Work instruction
Filter the entries below down to the lines that hold "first".

Collected data entries
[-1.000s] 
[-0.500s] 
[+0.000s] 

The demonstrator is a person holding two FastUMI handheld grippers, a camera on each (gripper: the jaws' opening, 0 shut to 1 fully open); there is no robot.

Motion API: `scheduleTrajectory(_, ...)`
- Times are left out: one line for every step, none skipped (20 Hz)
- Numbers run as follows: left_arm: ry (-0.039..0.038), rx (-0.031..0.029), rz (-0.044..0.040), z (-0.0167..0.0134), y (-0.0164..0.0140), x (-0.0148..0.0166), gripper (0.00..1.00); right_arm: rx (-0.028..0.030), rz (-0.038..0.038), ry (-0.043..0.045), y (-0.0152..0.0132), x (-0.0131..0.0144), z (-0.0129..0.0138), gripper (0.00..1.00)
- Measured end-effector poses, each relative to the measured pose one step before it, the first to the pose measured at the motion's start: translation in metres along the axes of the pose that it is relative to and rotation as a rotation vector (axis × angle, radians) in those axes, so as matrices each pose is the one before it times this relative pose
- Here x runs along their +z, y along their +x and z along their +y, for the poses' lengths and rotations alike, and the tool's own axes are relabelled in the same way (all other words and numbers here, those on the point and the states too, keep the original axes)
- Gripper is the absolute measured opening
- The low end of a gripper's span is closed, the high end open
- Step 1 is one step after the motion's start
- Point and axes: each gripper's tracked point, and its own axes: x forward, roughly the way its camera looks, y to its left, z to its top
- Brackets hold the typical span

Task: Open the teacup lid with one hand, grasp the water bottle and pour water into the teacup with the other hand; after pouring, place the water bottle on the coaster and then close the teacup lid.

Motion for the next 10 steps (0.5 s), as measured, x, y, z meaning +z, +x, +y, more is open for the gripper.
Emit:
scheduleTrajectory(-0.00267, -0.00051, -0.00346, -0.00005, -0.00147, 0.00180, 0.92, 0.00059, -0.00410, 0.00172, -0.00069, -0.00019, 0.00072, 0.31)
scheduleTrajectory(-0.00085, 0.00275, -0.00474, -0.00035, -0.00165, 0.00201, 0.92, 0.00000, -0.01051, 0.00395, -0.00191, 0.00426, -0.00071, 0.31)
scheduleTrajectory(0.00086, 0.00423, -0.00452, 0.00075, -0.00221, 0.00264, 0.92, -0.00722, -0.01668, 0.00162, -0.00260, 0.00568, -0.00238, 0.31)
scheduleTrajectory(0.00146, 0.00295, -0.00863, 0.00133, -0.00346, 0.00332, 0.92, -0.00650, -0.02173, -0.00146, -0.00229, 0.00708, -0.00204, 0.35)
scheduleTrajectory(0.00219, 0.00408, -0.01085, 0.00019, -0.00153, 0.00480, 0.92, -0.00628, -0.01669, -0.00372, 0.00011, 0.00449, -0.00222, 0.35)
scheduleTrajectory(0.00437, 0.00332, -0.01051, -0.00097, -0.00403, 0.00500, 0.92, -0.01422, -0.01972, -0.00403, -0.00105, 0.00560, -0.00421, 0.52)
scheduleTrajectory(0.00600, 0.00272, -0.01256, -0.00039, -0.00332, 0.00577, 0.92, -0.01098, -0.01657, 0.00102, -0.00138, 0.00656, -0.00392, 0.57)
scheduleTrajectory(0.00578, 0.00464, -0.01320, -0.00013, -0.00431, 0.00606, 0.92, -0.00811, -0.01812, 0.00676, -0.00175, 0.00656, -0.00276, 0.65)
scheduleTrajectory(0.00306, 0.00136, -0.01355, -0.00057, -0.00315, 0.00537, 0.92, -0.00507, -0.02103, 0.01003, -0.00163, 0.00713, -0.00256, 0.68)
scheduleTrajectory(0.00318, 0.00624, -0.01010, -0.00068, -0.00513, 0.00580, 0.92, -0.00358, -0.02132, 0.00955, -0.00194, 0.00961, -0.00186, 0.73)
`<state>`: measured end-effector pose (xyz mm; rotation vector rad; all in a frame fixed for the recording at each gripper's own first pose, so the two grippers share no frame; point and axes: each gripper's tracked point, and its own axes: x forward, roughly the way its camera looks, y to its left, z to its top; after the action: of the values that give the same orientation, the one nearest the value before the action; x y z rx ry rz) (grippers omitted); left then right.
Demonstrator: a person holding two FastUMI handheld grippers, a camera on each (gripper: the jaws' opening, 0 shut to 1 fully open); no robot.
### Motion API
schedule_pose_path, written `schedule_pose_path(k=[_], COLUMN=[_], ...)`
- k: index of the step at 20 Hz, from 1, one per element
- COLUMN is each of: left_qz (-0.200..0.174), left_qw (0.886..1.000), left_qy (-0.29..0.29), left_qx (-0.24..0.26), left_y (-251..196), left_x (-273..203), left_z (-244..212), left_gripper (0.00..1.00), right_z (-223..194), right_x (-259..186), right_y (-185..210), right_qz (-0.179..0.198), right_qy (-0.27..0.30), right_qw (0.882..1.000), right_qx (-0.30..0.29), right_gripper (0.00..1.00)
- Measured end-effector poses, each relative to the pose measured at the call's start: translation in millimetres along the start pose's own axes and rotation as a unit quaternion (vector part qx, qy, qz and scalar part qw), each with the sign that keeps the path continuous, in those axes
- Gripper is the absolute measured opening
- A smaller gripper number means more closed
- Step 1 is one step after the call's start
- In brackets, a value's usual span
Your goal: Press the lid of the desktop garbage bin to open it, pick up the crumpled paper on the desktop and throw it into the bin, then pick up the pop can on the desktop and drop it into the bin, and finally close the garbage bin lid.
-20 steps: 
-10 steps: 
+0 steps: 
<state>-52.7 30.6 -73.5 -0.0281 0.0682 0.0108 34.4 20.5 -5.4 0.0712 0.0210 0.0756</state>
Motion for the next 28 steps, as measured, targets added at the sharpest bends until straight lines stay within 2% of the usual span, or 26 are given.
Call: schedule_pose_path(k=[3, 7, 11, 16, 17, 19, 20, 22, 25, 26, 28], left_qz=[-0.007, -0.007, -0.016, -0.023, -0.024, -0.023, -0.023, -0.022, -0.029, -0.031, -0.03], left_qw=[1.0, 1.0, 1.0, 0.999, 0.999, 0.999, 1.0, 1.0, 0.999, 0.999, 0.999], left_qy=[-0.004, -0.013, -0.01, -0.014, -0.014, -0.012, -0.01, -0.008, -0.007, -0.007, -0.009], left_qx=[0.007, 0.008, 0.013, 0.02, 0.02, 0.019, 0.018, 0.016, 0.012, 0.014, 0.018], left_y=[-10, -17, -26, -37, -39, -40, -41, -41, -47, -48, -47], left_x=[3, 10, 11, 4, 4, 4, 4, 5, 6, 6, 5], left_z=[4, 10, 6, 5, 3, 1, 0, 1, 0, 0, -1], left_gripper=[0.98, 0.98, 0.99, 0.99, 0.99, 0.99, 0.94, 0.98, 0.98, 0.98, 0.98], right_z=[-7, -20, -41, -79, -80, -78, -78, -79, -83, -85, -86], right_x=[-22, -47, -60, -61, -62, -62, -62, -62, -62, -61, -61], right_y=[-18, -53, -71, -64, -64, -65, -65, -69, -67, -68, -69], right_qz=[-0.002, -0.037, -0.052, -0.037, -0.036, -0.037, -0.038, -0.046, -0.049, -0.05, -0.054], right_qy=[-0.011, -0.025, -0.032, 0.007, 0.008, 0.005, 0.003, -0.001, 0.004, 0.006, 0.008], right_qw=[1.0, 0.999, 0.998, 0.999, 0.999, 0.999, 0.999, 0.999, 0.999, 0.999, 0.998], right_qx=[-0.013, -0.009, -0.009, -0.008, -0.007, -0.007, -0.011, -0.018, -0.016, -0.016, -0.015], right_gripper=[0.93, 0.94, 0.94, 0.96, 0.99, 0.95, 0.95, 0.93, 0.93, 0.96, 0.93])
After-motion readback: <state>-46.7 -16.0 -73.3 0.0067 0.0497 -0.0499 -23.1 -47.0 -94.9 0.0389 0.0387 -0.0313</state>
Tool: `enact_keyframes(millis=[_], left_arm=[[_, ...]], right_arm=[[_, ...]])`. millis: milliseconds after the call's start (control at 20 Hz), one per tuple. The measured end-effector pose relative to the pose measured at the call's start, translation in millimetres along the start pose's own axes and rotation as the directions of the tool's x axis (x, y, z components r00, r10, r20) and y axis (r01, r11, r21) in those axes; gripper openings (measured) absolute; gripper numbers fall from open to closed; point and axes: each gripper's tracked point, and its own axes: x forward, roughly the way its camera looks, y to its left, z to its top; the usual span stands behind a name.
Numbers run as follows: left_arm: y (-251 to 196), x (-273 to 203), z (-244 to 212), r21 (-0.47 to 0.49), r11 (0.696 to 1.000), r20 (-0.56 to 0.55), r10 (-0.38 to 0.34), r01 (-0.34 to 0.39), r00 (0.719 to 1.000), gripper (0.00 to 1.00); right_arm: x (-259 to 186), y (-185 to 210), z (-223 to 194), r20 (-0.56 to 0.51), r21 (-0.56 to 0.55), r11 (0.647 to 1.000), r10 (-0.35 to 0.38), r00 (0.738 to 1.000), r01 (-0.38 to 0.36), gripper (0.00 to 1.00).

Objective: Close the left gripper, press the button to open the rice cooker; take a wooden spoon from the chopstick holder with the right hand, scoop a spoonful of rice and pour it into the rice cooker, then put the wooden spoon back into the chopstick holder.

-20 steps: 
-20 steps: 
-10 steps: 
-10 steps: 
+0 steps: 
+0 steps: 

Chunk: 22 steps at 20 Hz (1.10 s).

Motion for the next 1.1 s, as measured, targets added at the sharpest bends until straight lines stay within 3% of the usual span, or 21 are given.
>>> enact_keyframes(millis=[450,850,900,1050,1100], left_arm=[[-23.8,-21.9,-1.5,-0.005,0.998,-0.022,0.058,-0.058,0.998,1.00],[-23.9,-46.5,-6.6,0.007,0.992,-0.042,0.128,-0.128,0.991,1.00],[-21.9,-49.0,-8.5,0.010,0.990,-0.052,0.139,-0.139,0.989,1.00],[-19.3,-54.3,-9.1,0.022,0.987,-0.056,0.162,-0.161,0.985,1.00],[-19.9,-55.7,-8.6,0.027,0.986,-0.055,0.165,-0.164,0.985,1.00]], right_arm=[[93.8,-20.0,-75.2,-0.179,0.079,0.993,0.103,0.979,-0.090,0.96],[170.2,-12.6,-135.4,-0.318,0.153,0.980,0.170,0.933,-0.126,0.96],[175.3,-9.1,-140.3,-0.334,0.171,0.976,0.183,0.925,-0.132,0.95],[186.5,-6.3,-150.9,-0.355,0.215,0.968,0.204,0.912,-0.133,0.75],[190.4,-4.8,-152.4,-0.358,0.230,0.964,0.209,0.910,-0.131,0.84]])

Expected output
- Measured end-effector poses, each relative to the measured pose one step before it, the first to the pose measured at the motion's start: translation in metres along the axes of the pose that it is relative to and rotation as a rotation vector (axis × angle, radians) in those axes, so as matrices each pose is the one before it times this relative pose
`<state>`: measured end-effector pose (xyz mm; rotation vector rad; all in a frame fixed for the recording at each gripper's own first pose, so the two grippers share no frame; point and axes: each gripper's tracked point, and its own axes: x forward, roughly the way its camera looks, y to its left, z to its top; after the action: of the values that give the same orientation, the one nearest the value before the action; x y z rx ry rz) (grippers omitted); left then right.

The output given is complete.